In August 2022, following the Bankruptcy Court’s confirmation of the plan, two creditor groups appealed the confirmation order to the United States District Court for the Southern District of New York (the “District Court”). On August 31, 2022 the District Court forcefully rejected both groups’ appeals, including one group’s request for a stay of the confirmation order, finding it would be “particularly inappropriate to forestall consummation of the Plan where the only harm to the appellant absent a stay is the possibility that the appellant may be unable to pursue a second appeal that is almost certain to fail.” A further appeal was granted by the United States Court of Appeals for the Second Circuit; the matter has been fully briefed and as of this writing is sub judice.
[[Most recently, in September 2022, LATAM registered with and received approval from the Chilean Financial Market Commission for the securities and convertible notes contemplated by LATAM’s plan.
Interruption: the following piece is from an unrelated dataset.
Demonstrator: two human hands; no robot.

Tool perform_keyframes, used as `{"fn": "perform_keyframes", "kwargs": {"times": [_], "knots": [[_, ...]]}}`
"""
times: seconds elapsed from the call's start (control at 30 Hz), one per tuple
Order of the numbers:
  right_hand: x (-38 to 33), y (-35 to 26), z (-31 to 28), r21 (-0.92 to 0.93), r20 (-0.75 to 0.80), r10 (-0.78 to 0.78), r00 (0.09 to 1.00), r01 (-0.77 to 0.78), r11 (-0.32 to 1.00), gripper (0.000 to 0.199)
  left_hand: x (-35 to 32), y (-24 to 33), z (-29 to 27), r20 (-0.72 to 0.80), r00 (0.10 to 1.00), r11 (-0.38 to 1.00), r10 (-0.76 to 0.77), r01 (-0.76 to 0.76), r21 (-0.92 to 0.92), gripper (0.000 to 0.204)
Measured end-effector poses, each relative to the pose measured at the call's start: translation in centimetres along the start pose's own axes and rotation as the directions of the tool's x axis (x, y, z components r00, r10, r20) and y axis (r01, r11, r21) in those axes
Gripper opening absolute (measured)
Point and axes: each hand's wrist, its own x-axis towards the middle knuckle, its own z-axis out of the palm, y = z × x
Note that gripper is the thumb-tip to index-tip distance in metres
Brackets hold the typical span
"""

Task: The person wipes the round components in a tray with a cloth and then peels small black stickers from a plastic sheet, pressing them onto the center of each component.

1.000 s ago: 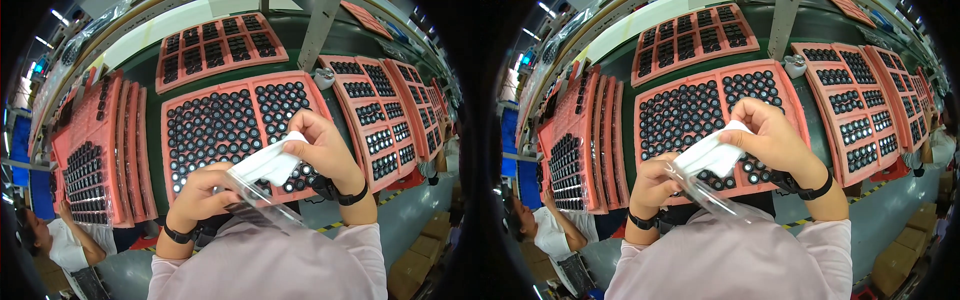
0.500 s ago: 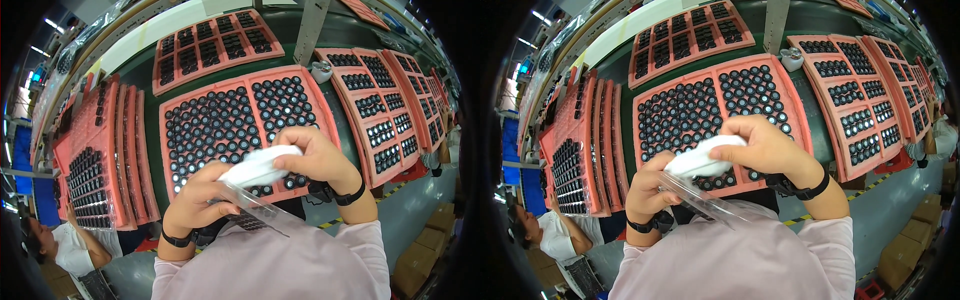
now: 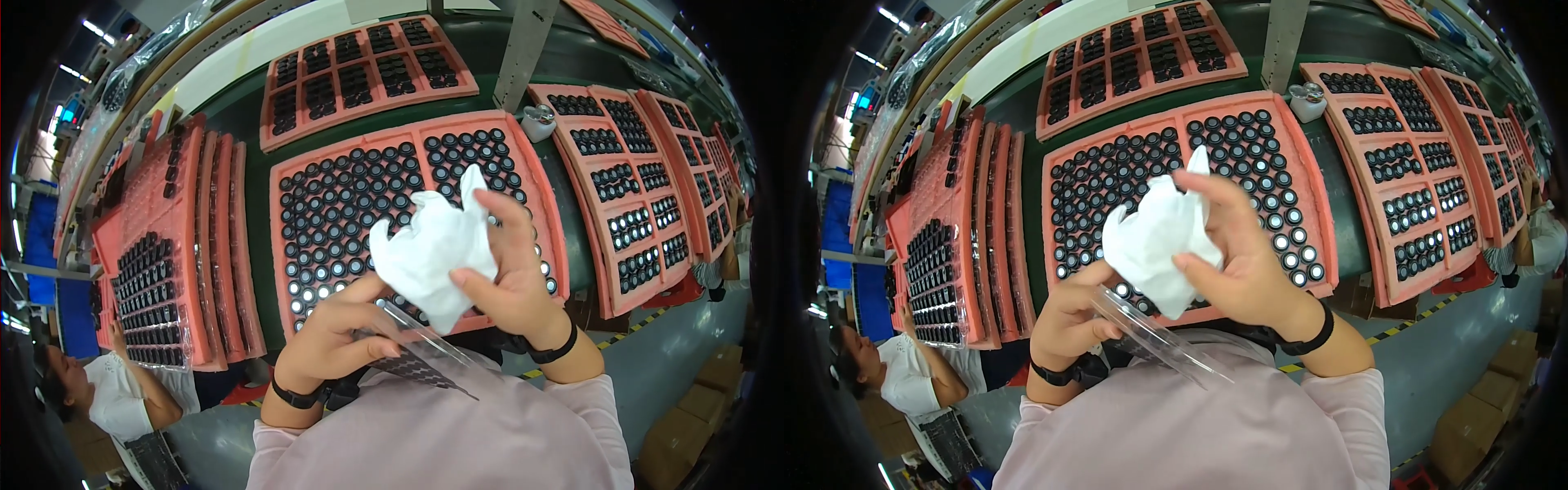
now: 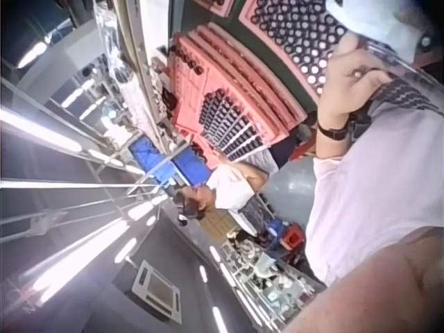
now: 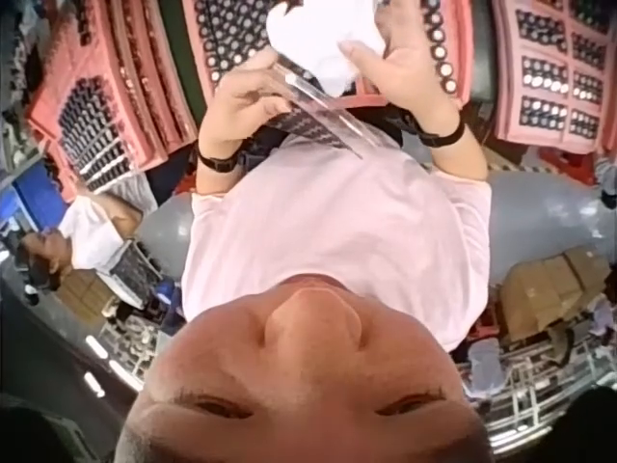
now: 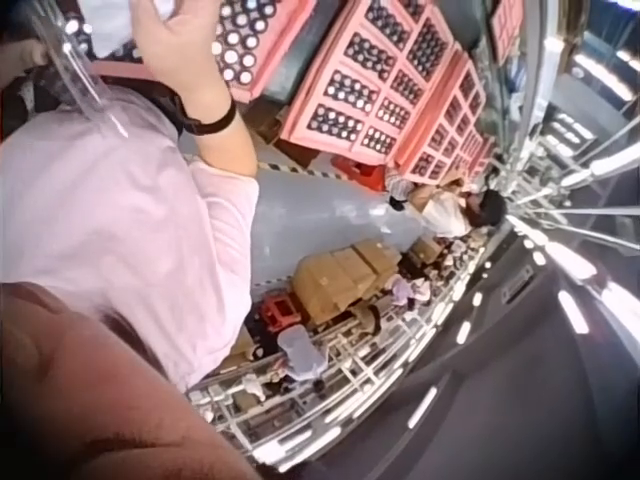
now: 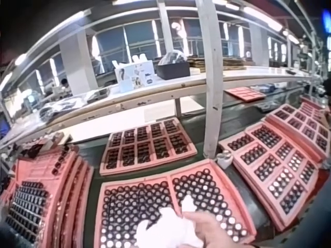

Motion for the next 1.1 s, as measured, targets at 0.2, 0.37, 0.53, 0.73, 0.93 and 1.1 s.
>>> {"fn": "perform_keyframes", "kwargs": {"times": [0.2,0.37,0.53,0.73,0.93,1.1], "knots": [[-0.7,-0.4,-0.4,-0.363,0.081,0.148,0.986,-0.109,0.925,0.050,0.0,0.2,-0.7,-0.149,0.989,0.990,-0.018,0.038,0.136,0.023],[-0.5,-1.0,-2.3,-0.712,0.108,0.182,0.977,-0.052,0.701,0.024,0.2,0.1,-1.1,-0.102,0.993,0.966,0.052,-0.024,0.257,0.021],[0.2,0.1,-3.5,-0.289,0.360,0.002,0.933,0.109,0.951,0.014,1.0,-1.2,-1.8,-0.051,0.998,0.983,0.029,-0.019,0.183,0.018],[0.8,1.3,-2.9,0.404,0.270,0.240,0.932,-0.336,0.851,0.013,2.0,-2.2,-0.6,0.087,0.996,0.977,-0.019,0.000,0.215,0.018],[3.3,-1.6,-10.4,0.218,-0.029,0.303,0.953,-0.290,0.932,0.025,-1.0,-0.6,-2.7,-0.067,0.996,0.976,0.053,-0.038,0.213,0.022],[7.7,-2.7,-20.2,-0.857,-0.291,-0.070,0.954,-0.227,0.462,0.037,-5.0,1.2,-3.9,-0.327,0.930,0.947,0.169,-0.061,0.316,0.038]]}}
Then, after almost two-and-a-half years since the commencement of the Chapter 11 Cases, on November 3, 2022, LATAM’s plan became effective, marking the company’s successful completion of its reorganization and its emergence from chapter 11 as a stronger and more streamlined global enterprise.]]
 LATAM and its debtor affiliates are represented by Cleary Gottlieb Steen & Hamilton LLP and Togut Segal & Segal LLP.
 In re LATAM Airlines Group S.A. et al., Case No. 20-11254 (JLG).